Posted to user@spark.apache.org by Akhilanand <ak...@gmail.com> on 2019/02/22 00:35:20 UTC

Difference between Typed and untyped transformation in dataset API

What is the key difference between Typed and untyped transformation in
dataset API?
How do I determine if its typed or untyped?
Any gotchas when to use what apart from the reason that it does the job for
me?

RE: Difference between Typed and untyped transformation in dataset API

Posted by em...@yeikel.com.
From what I understand , if the transformation is untyped it will return a Dataframe , otherwise it will return a Dataset.  In the source code you will see that return type is a Dataframe instead of a Dataset and they should also be annotated with @group untypedrel.

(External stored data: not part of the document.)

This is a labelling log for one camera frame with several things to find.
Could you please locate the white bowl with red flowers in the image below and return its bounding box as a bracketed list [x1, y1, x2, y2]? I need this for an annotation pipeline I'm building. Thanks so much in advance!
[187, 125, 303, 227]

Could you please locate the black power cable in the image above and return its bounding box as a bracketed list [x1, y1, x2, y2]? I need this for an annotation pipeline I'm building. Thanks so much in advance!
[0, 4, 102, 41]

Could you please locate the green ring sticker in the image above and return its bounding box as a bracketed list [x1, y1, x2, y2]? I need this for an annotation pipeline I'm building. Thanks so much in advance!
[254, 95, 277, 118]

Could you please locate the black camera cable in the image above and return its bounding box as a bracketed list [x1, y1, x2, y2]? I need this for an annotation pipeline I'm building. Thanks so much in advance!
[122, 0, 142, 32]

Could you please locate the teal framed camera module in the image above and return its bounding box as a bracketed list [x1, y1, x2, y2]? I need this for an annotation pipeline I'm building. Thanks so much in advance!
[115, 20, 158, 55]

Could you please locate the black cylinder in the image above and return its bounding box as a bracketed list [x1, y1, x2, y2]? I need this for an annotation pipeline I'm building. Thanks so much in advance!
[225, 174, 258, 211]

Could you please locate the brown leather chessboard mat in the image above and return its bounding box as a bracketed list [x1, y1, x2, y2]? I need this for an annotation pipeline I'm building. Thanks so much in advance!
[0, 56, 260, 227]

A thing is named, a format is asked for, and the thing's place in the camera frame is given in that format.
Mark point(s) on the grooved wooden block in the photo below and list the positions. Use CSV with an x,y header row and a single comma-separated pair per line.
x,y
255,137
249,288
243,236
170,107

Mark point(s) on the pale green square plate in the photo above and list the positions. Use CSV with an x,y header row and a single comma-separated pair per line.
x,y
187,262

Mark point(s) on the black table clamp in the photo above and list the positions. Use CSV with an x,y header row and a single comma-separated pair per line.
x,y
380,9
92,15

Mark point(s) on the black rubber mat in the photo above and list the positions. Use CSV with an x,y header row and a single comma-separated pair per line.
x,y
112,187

Thus , you could check the signature of the method to determine if it is untyped or not. 

 

In general , anything that changes the type of a column or adds a new column in a Dataset will be untyped. The idea of a Dataset is to stay constant when it comes to the schema. The moment you try to modify the schema , we need to fallback to a Dataframe. 

 

For example , withColumn is untyped because it transforms the Dataset(typed) to an untyped structure(Dataframe). 

 

From: Akhilanand <ak...@gmail.com> 
Sent: Thursday, February 21, 2019 7:35 PM
To: user <us...@spark.apache.org>
Subject: Difference between Typed and untyped transformation in dataset API

 

What is the key difference between Typed and untyped transformation in dataset API?

How do I determine if its typed or untyped?

Any gotchas when to use what apart from the reason that it does the job for me?